The UK government must toughen measures to tackle modern slavery, including more penalties to compel businesses to ensure Uighur forced labour is not used in their supply chains, according to a report by MPs.
The hard hitting report by the business select committee was prompted by international concerns about treatment of ethnic minorities in the Xinjiang region of China. It says that government policy and modern slavery legislation is “not fit for purpose in tackling this serious situation” and government has been slow to make changes.
In an inquiry ahead of the report, MPs heard evidence that leading companies in fashion, retail, media and technology sectors were complicit in the forced labour of Uighurs in Xinjiang.
Nusrat Ghani, the Conservative MP for Wealden who led the committee’s inquiry into forced labour in UK company supply chains, said:“It is deeply concerning that companies selling to millions of British customers cannot guarantee that their supply chains are free from forced labour.
“Amid mounting evidence of abuses, it is deeply disappointing that the government appears to lack the urgency and commitment to take the tough action which is both necessary and overdue. Amid compelling evidence of abuses, there has been a sorry absence of significant new government measures to prohibit UK businesses from profiting from the forced labour of Uighurs in Xinjiang and other parts of China.”
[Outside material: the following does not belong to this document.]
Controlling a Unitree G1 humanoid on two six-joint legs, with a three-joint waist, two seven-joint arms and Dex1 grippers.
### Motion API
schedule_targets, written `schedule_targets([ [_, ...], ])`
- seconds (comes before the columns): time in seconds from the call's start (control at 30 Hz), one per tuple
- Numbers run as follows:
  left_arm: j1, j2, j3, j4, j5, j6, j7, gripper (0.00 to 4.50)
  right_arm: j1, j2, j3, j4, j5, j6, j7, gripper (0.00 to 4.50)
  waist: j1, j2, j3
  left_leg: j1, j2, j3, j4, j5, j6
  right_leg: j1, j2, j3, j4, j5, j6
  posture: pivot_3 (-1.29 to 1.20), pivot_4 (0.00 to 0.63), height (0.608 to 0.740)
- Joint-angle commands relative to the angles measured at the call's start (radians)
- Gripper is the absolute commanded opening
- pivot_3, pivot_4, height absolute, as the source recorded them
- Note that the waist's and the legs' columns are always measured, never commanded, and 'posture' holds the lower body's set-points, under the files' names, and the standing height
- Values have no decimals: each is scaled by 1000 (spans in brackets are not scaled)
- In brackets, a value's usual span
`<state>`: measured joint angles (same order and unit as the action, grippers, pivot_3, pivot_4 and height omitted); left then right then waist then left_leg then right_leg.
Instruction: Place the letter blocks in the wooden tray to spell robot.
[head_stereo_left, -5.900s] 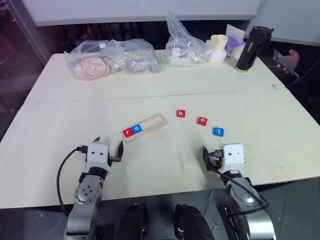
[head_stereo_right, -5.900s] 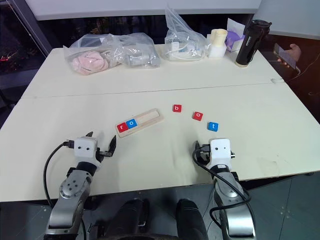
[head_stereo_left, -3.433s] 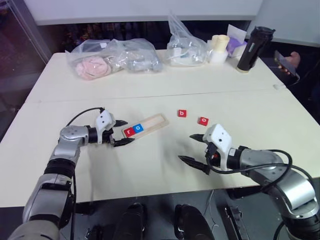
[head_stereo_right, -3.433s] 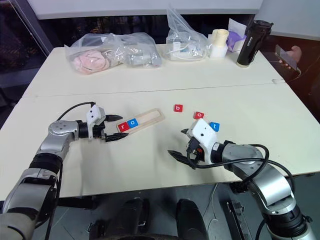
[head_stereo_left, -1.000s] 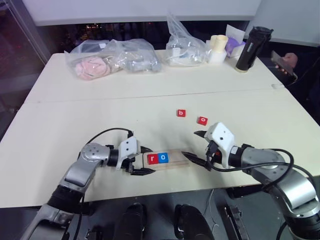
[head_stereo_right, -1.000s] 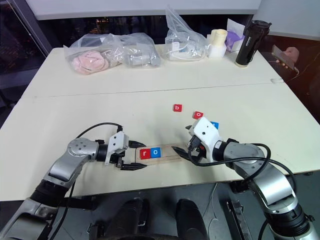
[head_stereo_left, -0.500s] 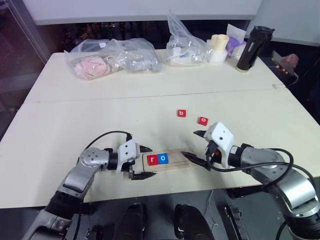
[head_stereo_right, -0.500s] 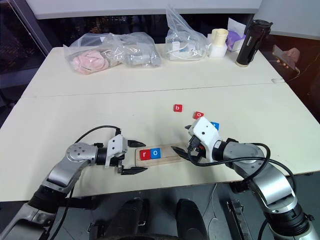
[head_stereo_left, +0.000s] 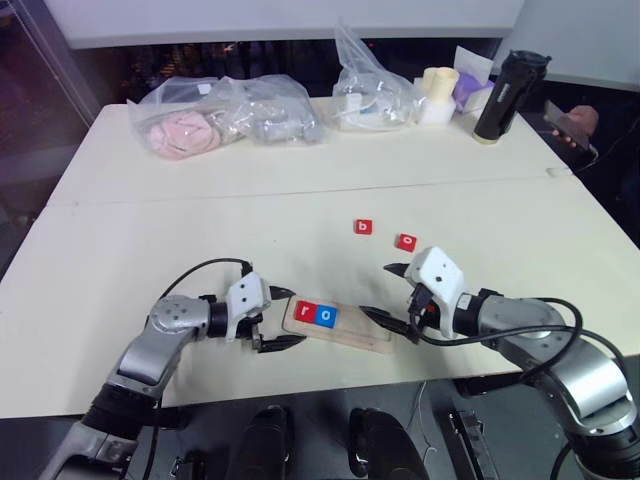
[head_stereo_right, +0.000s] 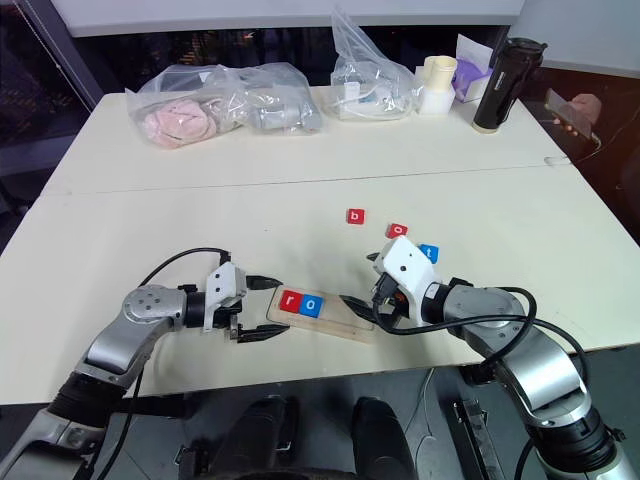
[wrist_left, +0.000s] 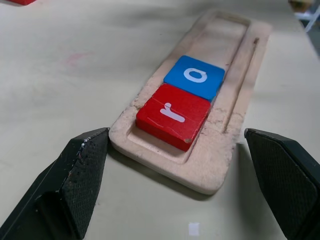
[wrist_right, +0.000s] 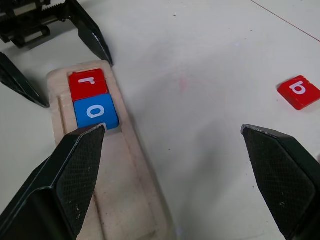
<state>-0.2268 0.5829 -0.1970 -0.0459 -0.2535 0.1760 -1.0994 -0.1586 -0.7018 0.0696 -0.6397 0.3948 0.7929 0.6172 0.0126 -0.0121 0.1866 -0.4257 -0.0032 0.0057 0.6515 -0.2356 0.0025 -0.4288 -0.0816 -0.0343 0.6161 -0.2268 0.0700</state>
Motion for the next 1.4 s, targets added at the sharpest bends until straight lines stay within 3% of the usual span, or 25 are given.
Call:
schedule_targets([
  [0.03, 8, 16, 27, -59, -47, 10, -29, 4489, -19, 5, -6, -6, -1, -20, 3, 4500, 0, 0, 0, 0, 0, 0, 0, 0, 0, 0, 0, 0, 0, 0, 0, 0, 150, 740],
  [0.4, 17, 64, 43, -106, -85, 58, -76, 4489, -23, 5, 3, -3, -8, -24, 2, 4500, 0, 0, 0, 0, 0, 0, 0, 0, 0, 0, 1, 0, 0, 0, 0, 0, 150, 740],
  [0.63, 7, 120, 135, -151, -176, 137, -80, 4489, -79, 38, -4, 35, -26, -41, -22, 4500, -4, 0, 0, 0, 0, 0, 0, 0, 0, 0, 1, 0, 0, 0, 0, 0, 150, 740],
  [0.9, 53, 210, 270, -285, -318, 245, -93, 4489, -344, 197, 23, 282, -98, 56, -177, 4500, -8, 0, 0, 1, 0, 1, 0, 0, 0, 0, 2, 0, 2, 0, 0, 0, 150, 740],
  [1.07, 48, 228, 325, -354, -385, 316, -40, 4489, -502, 398, 4, 503, -170, 166, -393, 4500, -9, 0, 0, 1, 0, 1, -1, 1, 0, -1, 3, 0, 3, 0, 0, 0, 150, 740],
  [1.3, 90, 206, 318, -430, -384, 341, 41, 4489, -587, 573, -44, 686, -254, 203, -599, 4500, -12, 1, 0, 1, -1, 2, -1, 1, -1, -1, 4, 1, 4, 2, 2, 0, 150, 740],
  [1.4, 108, 199, 309, -451, -376, 336, 63, 4489, -595, 597, -57, 751, -277, 180, -635, 4500, -22, 1, 0, 1, -1, 2, 0, 1, -1, -1, 4, 1, 4, 2, 3, 0, 150, 740],
])
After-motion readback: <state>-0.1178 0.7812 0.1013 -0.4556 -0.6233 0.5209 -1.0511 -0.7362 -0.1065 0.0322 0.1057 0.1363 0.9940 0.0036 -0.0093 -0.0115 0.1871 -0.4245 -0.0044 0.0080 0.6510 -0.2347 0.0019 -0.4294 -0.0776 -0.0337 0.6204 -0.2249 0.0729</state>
The government introduced the Modern Slavery Act in 2015. While it was seen as a step forward in encouraging companies to increase knowledge about how goods are made it does not force them to tackle slavery issues. In theory a company could publish a statement saying it is doing absolutely nothing to prevent slavery at its suppliers and still be fulfilling its legal obligations.
“The Modern Slavery Act is out of date, has no teeth, and we do not accept that businesses should be excused from doing basic due diligence to guarantee that their supply chains are fully transparent and free from forced labour and slavery,” the report said.
The inquiry found, for example, that the online fashion group Boohoo had only “minimal data” about its suppliers.
A spokesperson for Boohoo said the committee had “acknowledged and welcomed” its appointment of the retired judge Sir Brian Leveson to oversee an overhaul of its supply chain and MPs had called on other companies to follow in its lead in setting up an independent inquiry into its policies. The company said it would publish details of its UK supply chain next week and had made “extensive improvements to its supply chain practices” since a damning independent report by Alison Levitt QC was published in September.
MPs recommend the government assess options for targeted sanctions against Chinese and international businesses implicated in human rights abuses. The report also calls for the introduction of fines for those who do not comply with modern slavery reporting rules to try to reduce risks in their supply chains. Other suggested penalties include disqualifying directors of companies which are found to have benefited from slave labour.
The report also suggested the government create a “white list” of companies which had shown “clearly evidenced” actions to ensure their suppliers were not using slave labour in Xinjiang and a “black list” of those who could not provide such evidence or provide information about their sourcing. It said both lists should be updated every six months.